Materi akan disampaikan oleh Nabilah Nuraini, S.Ag., M.Ag., Dr. Hendrati Dwi Mulyaningsih, S.E., M.M., CT., CECP., serta Fachmy Sugih Pradifta, S.T., M.T. Setelah sesi tanya jawab, peserta akan mengikuti Focus Group Discussion (FGD) dalam kelompok-kelompok kecil untuk mendiskusikan isu SDG 4, SDG 10, dan SDG 11 serta merumuskan berbagai gagasan dan solusi.

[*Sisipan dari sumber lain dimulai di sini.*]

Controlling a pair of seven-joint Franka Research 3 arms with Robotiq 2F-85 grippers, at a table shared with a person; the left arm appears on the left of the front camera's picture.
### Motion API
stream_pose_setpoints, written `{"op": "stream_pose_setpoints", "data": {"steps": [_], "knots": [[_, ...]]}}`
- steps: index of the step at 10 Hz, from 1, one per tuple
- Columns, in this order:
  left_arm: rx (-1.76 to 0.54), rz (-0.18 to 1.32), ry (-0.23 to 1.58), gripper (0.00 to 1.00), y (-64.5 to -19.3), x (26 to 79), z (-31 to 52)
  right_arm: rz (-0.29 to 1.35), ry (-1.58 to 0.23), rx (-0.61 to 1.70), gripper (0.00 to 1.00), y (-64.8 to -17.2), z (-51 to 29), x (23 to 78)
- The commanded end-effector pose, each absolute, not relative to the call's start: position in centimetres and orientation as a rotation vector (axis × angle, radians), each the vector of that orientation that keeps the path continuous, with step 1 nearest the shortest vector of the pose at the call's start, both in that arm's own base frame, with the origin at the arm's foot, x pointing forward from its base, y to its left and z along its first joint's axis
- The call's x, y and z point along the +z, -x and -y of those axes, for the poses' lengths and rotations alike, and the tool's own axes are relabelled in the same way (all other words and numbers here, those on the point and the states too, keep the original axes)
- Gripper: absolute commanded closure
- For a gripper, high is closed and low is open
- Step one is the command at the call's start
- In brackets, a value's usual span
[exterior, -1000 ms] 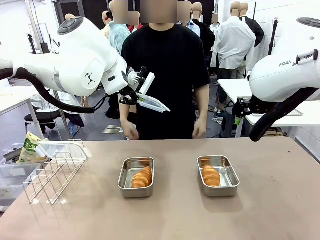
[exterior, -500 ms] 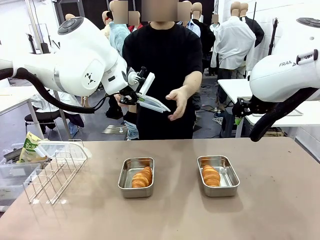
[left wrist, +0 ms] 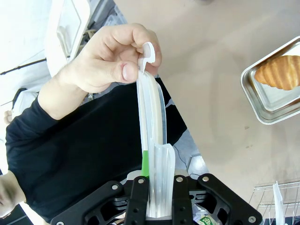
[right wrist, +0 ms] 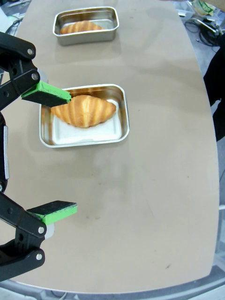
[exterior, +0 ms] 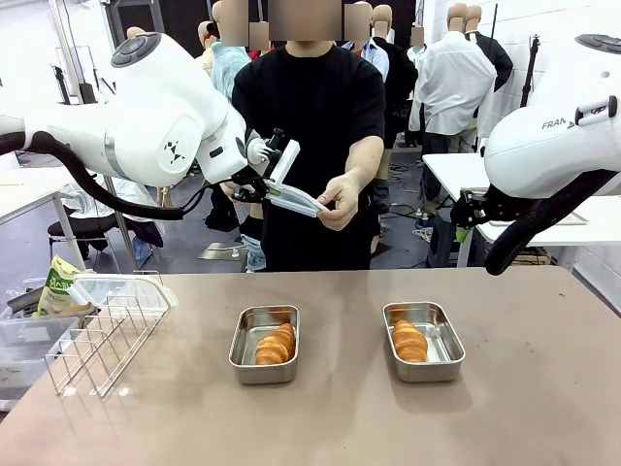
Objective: Place the bread in airtight containers.
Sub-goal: Release when the human grabs the Airtight Container lid.
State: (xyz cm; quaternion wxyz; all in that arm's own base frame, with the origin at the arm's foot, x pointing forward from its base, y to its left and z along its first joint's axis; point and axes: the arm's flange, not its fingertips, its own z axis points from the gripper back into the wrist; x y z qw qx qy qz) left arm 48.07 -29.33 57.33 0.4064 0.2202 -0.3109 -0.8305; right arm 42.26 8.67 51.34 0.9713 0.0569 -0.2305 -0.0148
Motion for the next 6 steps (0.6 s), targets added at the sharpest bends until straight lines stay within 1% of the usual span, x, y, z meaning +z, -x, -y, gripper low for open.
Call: {"op": "stream_pose_setpoints", "data": {"steps": [1,6], "knots": [[-2.097,0.796,-0.566,1.00,-48.07,57.73,29.17,0.463,-0.115,-0.032,0.00,-42.27,-8.54,51.28],[-2.097,0.796,-0.566,1.00,-48.07,57.73,29.17,0.463,-0.115,-0.032,0.00,-42.27,-8.54,51.28]]}}
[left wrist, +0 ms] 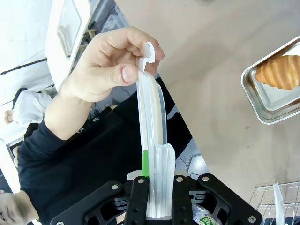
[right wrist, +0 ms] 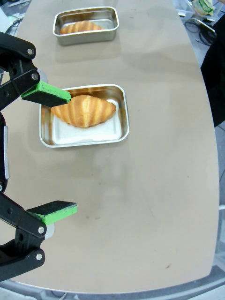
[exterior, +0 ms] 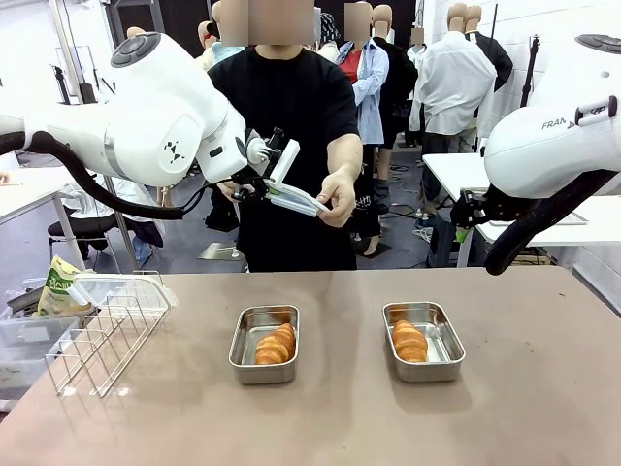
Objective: Place the bread in airtight containers.
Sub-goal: Release when the human grabs the Airtight Container lid.
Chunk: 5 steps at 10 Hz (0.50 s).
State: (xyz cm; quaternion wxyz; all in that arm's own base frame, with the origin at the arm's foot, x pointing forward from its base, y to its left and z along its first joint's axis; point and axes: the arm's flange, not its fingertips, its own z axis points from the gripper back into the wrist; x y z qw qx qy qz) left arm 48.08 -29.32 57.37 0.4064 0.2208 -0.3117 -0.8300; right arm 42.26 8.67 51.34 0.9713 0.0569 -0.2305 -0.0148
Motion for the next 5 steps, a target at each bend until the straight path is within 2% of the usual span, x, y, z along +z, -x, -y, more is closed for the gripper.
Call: {"op": "stream_pose_setpoints", "data": {"steps": [1,5], "knots": [[-2.097,0.796,-0.566,1.00,-48.07,57.73,29.17,0.463,-0.115,-0.032,0.00,-42.27,-8.54,51.28],[-2.097,0.796,-0.566,1.00,-48.07,57.73,29.17,0.463,-0.115,-0.032,0.00,-42.27,-8.54,51.28]]}}
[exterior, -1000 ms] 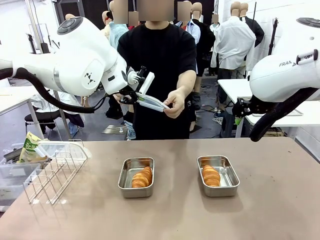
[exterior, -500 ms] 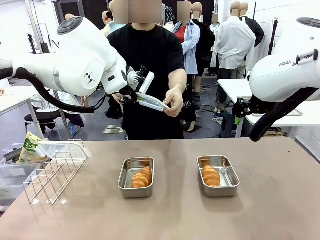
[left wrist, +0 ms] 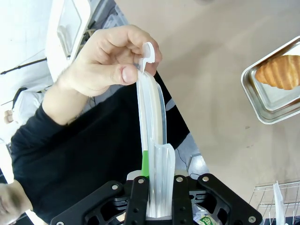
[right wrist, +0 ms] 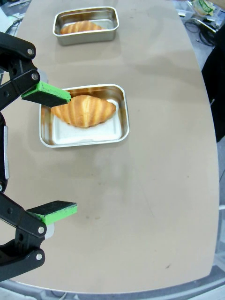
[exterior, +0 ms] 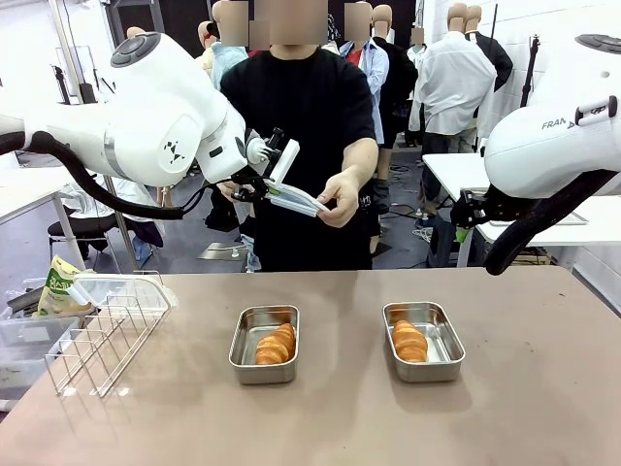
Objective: Place the bread in airtight containers.
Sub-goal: Release when the human grabs the Airtight Container lid.
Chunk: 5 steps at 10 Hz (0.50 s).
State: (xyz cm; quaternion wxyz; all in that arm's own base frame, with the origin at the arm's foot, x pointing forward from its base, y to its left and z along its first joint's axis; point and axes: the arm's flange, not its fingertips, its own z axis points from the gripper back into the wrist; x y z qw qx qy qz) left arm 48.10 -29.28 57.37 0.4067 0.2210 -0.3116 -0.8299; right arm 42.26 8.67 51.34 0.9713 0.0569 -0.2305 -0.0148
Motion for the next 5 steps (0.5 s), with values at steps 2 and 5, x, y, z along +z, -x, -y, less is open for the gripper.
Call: {"op": "stream_pose_setpoints", "data": {"steps": [2,5], "knots": [[-2.097,0.796,-0.566,1.00,-48.07,57.73,29.17,0.463,-0.115,-0.032,0.00,-42.27,-8.54,51.28],[-2.104,0.786,-0.567,0.60,-47.96,57.64,29.28,0.463,-0.115,-0.032,0.00,-42.27,-8.54,51.28]]}}
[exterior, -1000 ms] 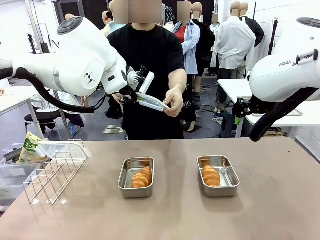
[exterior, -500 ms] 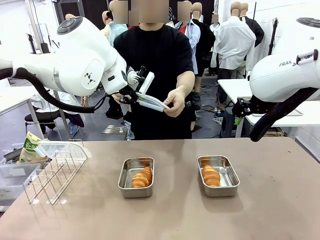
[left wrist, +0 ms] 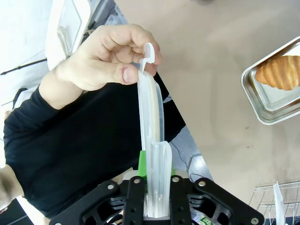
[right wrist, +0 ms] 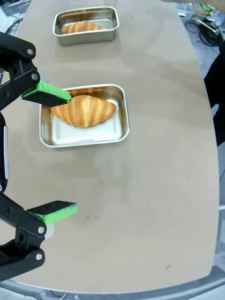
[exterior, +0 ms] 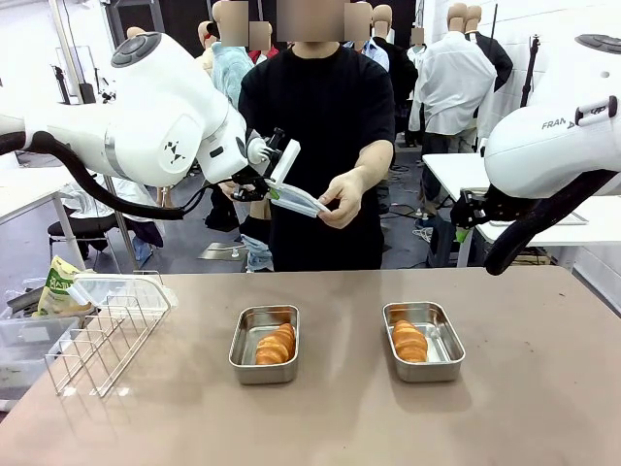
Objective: Place the bread in airtight containers.
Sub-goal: Release when the human grabs the Airtight Container lid.
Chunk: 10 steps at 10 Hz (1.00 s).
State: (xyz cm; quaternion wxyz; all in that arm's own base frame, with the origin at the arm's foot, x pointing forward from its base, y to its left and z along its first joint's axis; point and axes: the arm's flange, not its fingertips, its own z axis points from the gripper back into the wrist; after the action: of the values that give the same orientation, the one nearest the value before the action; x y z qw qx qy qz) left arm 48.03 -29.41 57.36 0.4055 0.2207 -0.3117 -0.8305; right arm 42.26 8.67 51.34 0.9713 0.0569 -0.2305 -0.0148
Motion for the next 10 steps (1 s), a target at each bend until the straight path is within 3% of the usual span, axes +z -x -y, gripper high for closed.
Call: {"op": "stream_pose_setpoints", "data": {"steps": [1,3,10], "knots": [[-2.106,0.786,-0.563,0.40,-47.91,57.65,29.30,0.463,-0.115,-0.032,0.00,-42.27,-8.54,51.28],[-2.113,0.783,-0.560,0.00,-47.80,57.62,29.37,0.463,-0.115,-0.032,0.00,-42.27,-8.54,51.28],[-2.115,0.798,-0.555,0.00,-47.67,57.68,29.32,0.463,-0.115,-0.032,0.00,-42.27,-8.54,51.28]]}}
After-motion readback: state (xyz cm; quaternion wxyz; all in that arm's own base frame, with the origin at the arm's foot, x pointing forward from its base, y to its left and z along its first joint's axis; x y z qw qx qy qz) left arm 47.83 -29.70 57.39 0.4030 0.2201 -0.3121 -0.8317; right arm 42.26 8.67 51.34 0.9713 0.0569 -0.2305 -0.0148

Selanjutnya, Kamis (27/8), peserta akan mengikuti Outdoor Global Networking di Pangalengan, Kabupaten Bandung. Kegiatan akan diisi dengan aktivitas paintball yang dirancang untuk mendorong kerja sama antarpeserta, kemudian dilanjutkan dengan aktivitas luar ruang berupa offroad Land Rover atau rafting sesuai kondisi lokasi. Rangkaian kegiatan tersebut diharapkan dapat memperkuat komunikasi, kolaborasi, serta jejaring antarpeserta dari berbagai negara.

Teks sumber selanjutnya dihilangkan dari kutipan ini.